West Divided Over Post-Attack Scenarios in Syria
By: Mohammed Ibrahim
Published Friday, August 30, 2013
The US president's decision to launch a strike on Syria is going through a difficult labor. There seems to be a sudden return to awareness and concern for the ramifications of such a strike.
Berlin – The US military command proposed a set of options and potential targets to US President Barack Obama. However, only two options seem to be realistic: a limited strike on several targets or a full-scale war.
The US administration and the UK government announced several times that the operation will not aim to topple Syrian President Bashar al-Assad, that it will merely punish him for using chemical weapons.
Obama fears that the first option might lead to the second, in case Syria decides to reply to the strikes and set fire to the region, according to both the Russian and Iranian foreign ministers
US attempts to test the waters with Iran gave negative results. UN Under Secretary-General for Political Affairs Jeffrey Feltman failed to obtain a clear answer from Iran concerning the red lines placed by Tehran and Damascus on the operation and the ceiling that can be reached before the two capitals decide that they are obliged to reply.
The US administration and its European allies are taking a range of possibilities into serious consideration. They might control the decision to start the battle, but what will follow might get out of control.
On these options, Josef Holtman, expert at the German Institute for Strategic Studies, told Al-Akhbar that the West is wondering whether Assad would feel he is in the last throes of a battle for survival. He remains in power today thanks to the strength and cohesion of the army and its current successes against the armed opposition.
If the army suffers blows that could weaken it, Holtman explains, Assad will lose control completely and his rule will definitely collapse. The expert concludes that, in this situation, Assad might make the monumental decision to attack targets inside Israel.
This is what Saddam Hussein did in 1991. At the time, Israel did not retaliate, since the losses were negligible. But what if Israel suffers heavy losses this time and things get out of control? A look at the situation in Syria will show that Assad has nothing left to lose. The country is already destroyed, so the destruction of some additional buildings will not be a disaster.
In connection with Israel's security, the European Union – especially Germany – is worried about Hezbollah’s reaction. The party has a large stockpile of firepower and its Secretary General Hassan Nasrallah repeated several times that they have the range to attack anywhere in Israel.
According to Holtman, however, the biggest concern is the position of the Iranians, who, in the past few days, have escalated their language. What if Iran felt it was the next target after Damascus, or that the strike would topple its only ally in the region? What if the front between Hezbollah and Israel becomes active? Will Iran rush to the aid of its allies or launch a preemptive strike?
If this happens, then the whole Gulf, its oil sources, and the Strait of Hormuz will be in the eye of the storm. However, Holtman believes this is the weakest scenario, but it is still on the table.
He adds that the West is facing another dilemma. A war against Damascus will mean they are positioned along the same front as al-Qaeda, in the form of al-Nusra Front.
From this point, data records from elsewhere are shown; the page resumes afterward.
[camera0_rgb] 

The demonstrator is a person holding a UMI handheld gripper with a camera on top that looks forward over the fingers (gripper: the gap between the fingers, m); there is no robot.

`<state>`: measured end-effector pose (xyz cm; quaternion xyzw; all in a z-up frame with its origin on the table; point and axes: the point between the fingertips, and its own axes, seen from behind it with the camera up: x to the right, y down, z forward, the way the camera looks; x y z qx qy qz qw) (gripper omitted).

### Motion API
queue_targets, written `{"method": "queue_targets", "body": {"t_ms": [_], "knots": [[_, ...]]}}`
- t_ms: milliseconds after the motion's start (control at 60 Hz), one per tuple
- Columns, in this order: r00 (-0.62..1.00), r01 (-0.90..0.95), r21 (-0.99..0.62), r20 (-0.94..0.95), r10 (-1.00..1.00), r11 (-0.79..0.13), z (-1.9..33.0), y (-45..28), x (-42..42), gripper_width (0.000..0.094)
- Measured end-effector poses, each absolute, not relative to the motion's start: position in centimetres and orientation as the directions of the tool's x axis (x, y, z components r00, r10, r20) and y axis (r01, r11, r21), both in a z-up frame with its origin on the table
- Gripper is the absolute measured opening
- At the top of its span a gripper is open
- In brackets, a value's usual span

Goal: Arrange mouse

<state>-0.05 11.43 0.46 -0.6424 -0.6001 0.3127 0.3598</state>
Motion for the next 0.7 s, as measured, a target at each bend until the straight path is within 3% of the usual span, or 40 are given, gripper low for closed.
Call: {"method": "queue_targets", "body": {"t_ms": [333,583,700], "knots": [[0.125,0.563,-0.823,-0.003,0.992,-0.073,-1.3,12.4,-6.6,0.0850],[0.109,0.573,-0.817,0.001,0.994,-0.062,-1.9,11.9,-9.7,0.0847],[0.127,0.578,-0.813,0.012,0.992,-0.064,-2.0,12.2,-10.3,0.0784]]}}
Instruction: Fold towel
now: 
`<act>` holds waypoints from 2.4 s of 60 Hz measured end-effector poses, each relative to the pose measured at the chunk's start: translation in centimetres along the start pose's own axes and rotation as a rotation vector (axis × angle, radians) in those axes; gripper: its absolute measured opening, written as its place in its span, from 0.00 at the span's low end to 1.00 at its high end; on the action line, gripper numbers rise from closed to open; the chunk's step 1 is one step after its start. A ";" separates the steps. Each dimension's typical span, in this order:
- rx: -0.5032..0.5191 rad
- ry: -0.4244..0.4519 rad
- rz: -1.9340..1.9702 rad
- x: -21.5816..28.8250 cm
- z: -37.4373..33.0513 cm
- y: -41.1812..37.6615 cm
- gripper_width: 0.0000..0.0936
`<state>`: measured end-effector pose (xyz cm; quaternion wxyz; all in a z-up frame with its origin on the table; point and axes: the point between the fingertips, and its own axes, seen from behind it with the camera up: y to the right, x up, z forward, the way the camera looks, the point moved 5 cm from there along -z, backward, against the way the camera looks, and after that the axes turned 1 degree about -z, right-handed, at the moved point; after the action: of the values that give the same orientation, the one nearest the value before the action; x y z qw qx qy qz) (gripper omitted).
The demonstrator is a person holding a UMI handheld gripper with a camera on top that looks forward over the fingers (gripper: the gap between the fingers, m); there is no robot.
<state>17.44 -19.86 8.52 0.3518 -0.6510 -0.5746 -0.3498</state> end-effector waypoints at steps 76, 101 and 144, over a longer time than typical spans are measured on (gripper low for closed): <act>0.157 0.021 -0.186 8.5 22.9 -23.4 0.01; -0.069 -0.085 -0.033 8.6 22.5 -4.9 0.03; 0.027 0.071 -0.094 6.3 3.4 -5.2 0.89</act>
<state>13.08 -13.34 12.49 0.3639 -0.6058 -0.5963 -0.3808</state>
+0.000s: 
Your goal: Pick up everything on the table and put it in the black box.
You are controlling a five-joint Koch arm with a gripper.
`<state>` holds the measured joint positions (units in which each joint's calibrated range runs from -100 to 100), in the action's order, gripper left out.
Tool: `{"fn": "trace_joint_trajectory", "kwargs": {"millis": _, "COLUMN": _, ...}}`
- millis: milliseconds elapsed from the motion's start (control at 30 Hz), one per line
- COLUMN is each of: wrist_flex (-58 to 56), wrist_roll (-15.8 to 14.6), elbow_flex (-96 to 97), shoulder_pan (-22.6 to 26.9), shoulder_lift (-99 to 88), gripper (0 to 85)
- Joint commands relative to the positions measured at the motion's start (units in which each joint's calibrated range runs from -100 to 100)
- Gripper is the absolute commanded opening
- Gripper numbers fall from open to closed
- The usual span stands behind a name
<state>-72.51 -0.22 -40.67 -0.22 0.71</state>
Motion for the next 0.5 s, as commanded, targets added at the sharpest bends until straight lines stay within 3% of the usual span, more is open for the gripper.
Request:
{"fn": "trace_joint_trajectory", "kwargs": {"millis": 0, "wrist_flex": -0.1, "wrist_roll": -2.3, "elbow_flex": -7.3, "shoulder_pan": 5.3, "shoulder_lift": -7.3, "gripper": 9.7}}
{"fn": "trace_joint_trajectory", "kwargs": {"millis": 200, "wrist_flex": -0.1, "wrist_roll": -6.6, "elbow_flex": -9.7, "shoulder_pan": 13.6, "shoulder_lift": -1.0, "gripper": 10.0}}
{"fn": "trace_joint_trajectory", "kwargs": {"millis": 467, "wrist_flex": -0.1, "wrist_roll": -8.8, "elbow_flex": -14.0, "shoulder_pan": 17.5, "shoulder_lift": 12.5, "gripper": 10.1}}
The strongest and most heavily armed groups fighting in Syria, under several names, belong to al-Qaeda. They are the de facto force on the ground and will use any setback faced by the regime or weakening of the Syrian army to their advantage.
Holtman's statements are consistent with warnings by German Interior Minister Hans-Peter Friedrich about the return of Islamist fighters from Syria to Germany. He announced that more than 120 Islamist fighters and a thousand fighters from other European countries might return to Europe. This is seen as a danger threat to the security of the European Union.
Head of the German police union, Rainer Wendt, said the philosophy behind the Islamist groups is incomprehensible. They might believe that the Western attack on Syria is an attack on an Islamic country and react in a terrorist manner. He fears this might reach Germany, since they are not able to differentiate between one European country and another.
On the other hand, both Washington and London face internal difficulties preventing them from making rushed decisions. The majority of citizens in both countries refuse to go into another war. In addition, there is internal political opposition to such a decision.
As a presidential candidate, Obama had declared that he will not go to war unless the US is under actual threat. However, he broke his rule when he participated in the war on Libya in 2011. This could explain the statements by the White House press secretary that failing to reply to the use of chemical weapons is a threat to US national security.
In any case, the US president's options are getting narrower, according to German experts. As commander-in-chief of the armed forces, he needs to be inside the country to declare war or carry out a military attack. Obama will need to decide before September 3 – the day of his scheduled visit to Sweden, followed by the G20 Summit in St. Petersburg in Russia – or postpone his decision.
The mission of British Prime Minister David Cameron seems to be more complicated after the British parliament voted against military action in Syria on Thursday, August 29.
In Germany, Chancellor Angela Merkel was relieved by the easing of the threat of war. She had declared several times that the solution in Syria should be political. She rejected an attack against Syria without an international mandate, which she knows will not happen.
This article is an edited translation from the Arabic Edition.